→ To do
Go through the data and copy every line in which "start" appears.

→ Dataset section
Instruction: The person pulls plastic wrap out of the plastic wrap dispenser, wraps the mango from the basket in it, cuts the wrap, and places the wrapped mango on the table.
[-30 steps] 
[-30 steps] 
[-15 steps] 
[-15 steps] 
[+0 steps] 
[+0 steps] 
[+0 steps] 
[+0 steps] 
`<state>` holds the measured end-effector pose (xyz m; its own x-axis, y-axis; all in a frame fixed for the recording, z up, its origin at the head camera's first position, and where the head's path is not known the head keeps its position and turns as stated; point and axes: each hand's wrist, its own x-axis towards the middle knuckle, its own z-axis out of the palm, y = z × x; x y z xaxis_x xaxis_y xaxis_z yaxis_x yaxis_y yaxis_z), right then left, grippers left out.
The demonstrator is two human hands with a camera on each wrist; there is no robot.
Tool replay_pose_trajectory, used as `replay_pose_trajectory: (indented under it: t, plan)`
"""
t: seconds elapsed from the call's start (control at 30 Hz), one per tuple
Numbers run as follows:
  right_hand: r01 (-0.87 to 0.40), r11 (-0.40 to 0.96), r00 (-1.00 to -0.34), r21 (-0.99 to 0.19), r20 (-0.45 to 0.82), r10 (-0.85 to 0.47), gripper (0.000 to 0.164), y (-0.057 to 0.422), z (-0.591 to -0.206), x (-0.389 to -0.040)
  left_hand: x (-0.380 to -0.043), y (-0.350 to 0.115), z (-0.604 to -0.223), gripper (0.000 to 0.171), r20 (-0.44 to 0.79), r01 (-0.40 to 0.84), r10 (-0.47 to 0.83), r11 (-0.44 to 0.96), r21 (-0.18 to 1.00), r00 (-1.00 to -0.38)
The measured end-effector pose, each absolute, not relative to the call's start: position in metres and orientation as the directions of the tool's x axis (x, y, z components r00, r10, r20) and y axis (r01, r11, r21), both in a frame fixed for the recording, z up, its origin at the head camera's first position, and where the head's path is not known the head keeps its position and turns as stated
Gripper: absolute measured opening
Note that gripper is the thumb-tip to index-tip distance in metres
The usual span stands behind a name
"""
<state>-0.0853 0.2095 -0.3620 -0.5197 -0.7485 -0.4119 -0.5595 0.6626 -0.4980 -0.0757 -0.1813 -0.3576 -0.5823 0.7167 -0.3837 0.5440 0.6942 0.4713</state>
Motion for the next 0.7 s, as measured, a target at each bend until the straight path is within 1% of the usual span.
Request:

→ Completed exercise
t: seconds elapsed from the call's start (control at 30 Hz), one per tuple
The measured end-effector pose, each absolute, not relative to the call's start: position in metres and orientation as the directions of the tool's x axis (x, y, z components r00, r10, r20) and y axis (r01, r11, r21), both in a frame fixed for the recording, z up, its origin at the head camera's first position, and where the head's path is not known the head keeps its position and turns as stated

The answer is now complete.